В российско-советской истории назначение чекиста на ключевой политический пост случалось трижды: Лаврентий Берия в 1953 году пересел в кресло первого зампреда Совмина, Юрий Андропов в 1982 году стал генеральным секретарем ЦК КПСС, и теперь вот бывший "особист" Николай Бордюжа возглавил администрацию президента России.
Наивному народонаселению стремительный взлет Бордюжи, всего год назад занимавшего не слишком значительный пост заместителя директора Федеральной пограничной службы, объяснили необходимостью борьбы с коррупцией и криминалом. Мол, генерал-пограничник, пользующийся авторитетом в среде "силовиков", сумеет в единый кулак собрать все силы.
Однако карьера генерала начиналась вовсе не в пограничных войсках. Николай Бордюжа вырос и получил достойное, следует полагать, воспитание в Управлении кадров КГБ СССР — он возглавлял там так называемый оргштатный отдел. А до этого служил в 3-м Главном управлении КГБ — военной контрразведке, главной функцией которой был контроль за состоянием умов и политической зрелостью армии. Кадровые военные "любили" "особистов" так же нежно, как и назначенцев из ЦК КПСС.
Кстати, из среды "особистов" вышел и новый заместитель нового руководителя администрации президента Владимир Макаров. В военной контрразведке, а потом в парткоме КГБ СССР сделал свою карьеру и нынешний руководитель аппарата Белого дома Юрий Зубаков.
Но если под "консолидацией власти" президент понимает назначение на ключевые посты "особистов" — спорить с этим никак нельзя. Тем более что интересны не столько новые назначенцы, сколько мотивы, побудившие президента выбрать именно такие кадры.
Ответ на вопрос, что двигало Ельциным, можно найти в истории генеральных секретарей ЦК КПСС. Она свидетельствует: как только генсеки начинали чувствовать свою слабость, как только рецепторы подавали им предупреждающий сигнал — товарищи по партии готовы кинуться и перегрызть глотку, так они тут же приближали тех, кто, как казалось, мог и готов предоставить информацию на потенциальных или реальных оппонентов и при этом не претендовать на самостоятельную роль в политике. Оперативная информация, полагали генсеки, позволит им защититься от возможных заговоров и переворотов.

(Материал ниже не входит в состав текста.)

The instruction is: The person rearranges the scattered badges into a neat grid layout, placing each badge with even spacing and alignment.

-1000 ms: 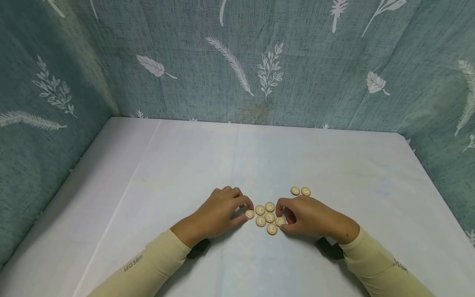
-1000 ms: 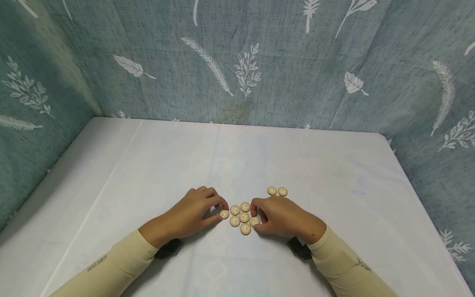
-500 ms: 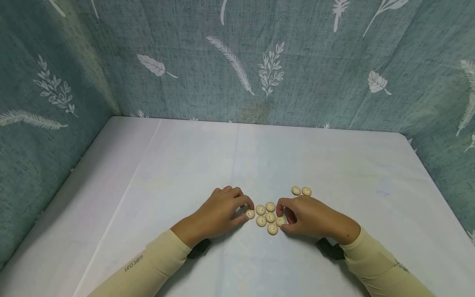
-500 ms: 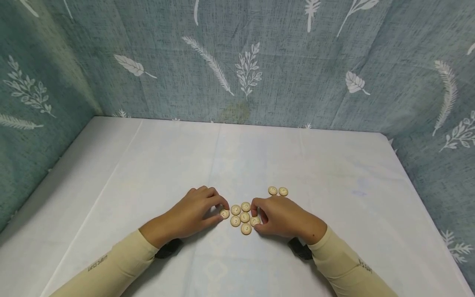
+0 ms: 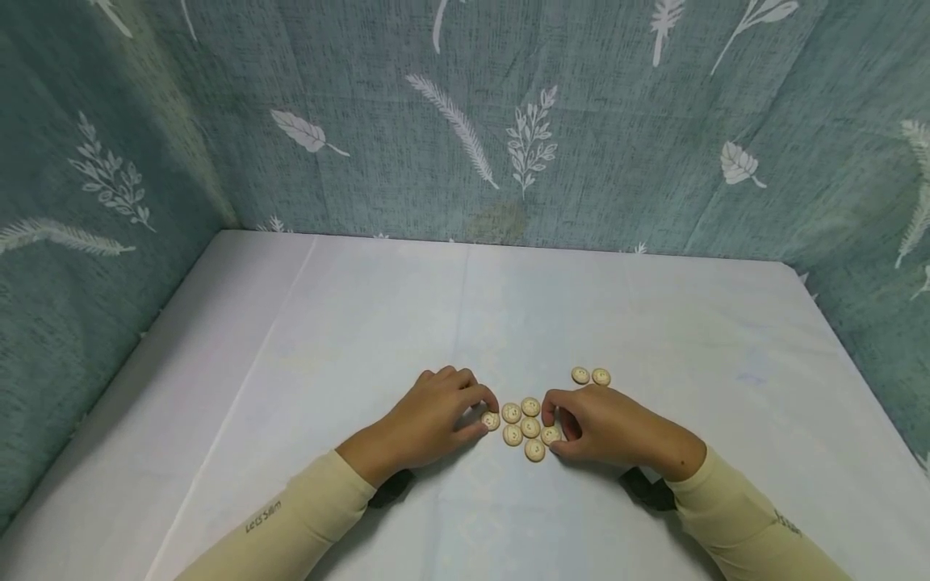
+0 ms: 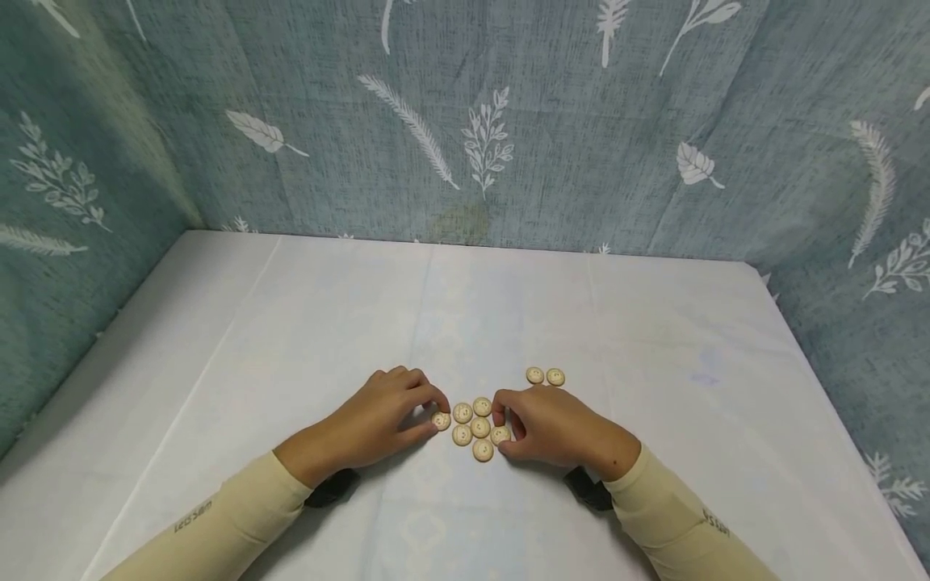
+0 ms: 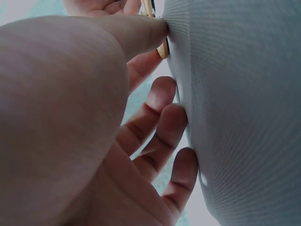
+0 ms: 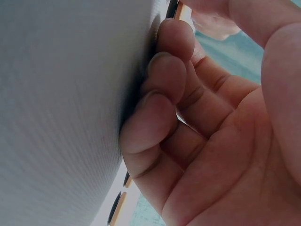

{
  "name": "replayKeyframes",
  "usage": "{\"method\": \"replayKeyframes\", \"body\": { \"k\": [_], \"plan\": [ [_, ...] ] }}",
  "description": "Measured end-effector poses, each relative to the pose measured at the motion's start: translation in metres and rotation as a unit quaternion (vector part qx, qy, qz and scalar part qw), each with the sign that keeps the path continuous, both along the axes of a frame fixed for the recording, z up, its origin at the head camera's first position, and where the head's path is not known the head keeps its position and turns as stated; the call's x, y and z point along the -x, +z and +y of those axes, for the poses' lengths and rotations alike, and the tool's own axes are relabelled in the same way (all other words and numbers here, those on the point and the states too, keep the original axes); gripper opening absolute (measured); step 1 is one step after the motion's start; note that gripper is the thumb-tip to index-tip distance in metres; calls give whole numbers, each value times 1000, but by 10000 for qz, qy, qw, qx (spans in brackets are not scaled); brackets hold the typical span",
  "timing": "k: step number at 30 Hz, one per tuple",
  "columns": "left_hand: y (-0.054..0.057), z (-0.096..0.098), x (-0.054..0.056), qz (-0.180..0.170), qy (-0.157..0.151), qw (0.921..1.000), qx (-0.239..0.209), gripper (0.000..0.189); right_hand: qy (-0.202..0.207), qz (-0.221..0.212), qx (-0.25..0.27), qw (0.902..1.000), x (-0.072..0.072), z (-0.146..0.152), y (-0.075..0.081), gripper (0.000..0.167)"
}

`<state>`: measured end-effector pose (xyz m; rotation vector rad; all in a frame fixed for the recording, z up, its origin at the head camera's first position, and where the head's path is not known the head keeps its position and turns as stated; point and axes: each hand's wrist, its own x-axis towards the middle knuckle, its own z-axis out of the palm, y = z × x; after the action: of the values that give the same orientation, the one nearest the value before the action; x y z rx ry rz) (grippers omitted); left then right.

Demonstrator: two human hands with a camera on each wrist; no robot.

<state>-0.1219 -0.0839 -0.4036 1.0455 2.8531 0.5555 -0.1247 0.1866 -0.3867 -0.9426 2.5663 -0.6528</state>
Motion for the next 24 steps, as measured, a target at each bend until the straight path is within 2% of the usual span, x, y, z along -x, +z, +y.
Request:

Даже перестроечный Горбачев грешил страстью к таким оперативкам. Роспись со словами "ознакомился" стоит на сообщениях Владимира Крючкова о том, с кем, и как, и сколько раз проводил время на Гавайях генерал КГБ Олег Калугин. Ему же подавали записи "прослушки" сауны, в который парился с друзьями опальный Ельцин. Вероятно, для генсека также делались видеосъемки мероприятий и людей на даче Ельцина. Так что кому как не Ельцину знать цену такой информации.
Вера в то, что комитетчики, заглянув в замочную скважину, уберегут от больших бед, вероятно, в Кремле неизбывна. Но беда в том, что страсть к такой информации, всегда, естественно, собираемой с нарушением закона, ведет к сужению, а потом и отсечению других каналов информации. Информация становится однобокой. Ни влиять на нее, ни контролировать институты гражданского общества при таком порядке вещей не могут. Да и само гражданское общество в результате оказывается в роли неприятного и ненужного шума.
Оговорюсь: ничуть не хочу сравнивать Бордюжу или Зубакова с Крючковым или Семичастным. Не погоны на их плечах вызывают опасения.
Дело, прежде всего, в традициях. Ни демократов, ни служителей Фемиды, ни законопослушных чиновников в КГБ не воспитывали — это факт. Во-вторых, дело в способности контролировать людей, прошедших выше обозначенную школу. Есть большая и принципиальная разница в том, кто дает задание работникам спецслужб: когда политики — это одно, а когда чекисты сами себе — совсем другое. Результаты порой получаются прямо противоположные.
Как-то Сергей Ковалев сказал: "Мне казалось, что Ельцин все время пытался изжить в себе секретаря обкома". Дуализм и даже разорванность натуры Ельцина наложили отпечаток на всю постсоветскую историю России. Ельцину всегда хотелось остаться в истории первым демократическим президентом свободной России. Но, видимо, комплекс несостоявшегося генсека оказался сильнее.
Ельцин не любит коммунистов не потому, что их идеология или методы правления ему чужды. Он ненавидит их — отсюда столь сильные чувства — как людей с вполне конкретными именами и фамилиями, как личных оппонентов, которые в свое время его унизили. Так ненавидят бывшего друга, переспавшего между делом с любимой женщиной. Эта женщина для Ельцина — власть. И если на пути окажутся порожденные ею — даже вполне законные и желанные — дети, как-то: демократия, гражданское общество или право, то ими ради обладания властью можно будет и пренебречь.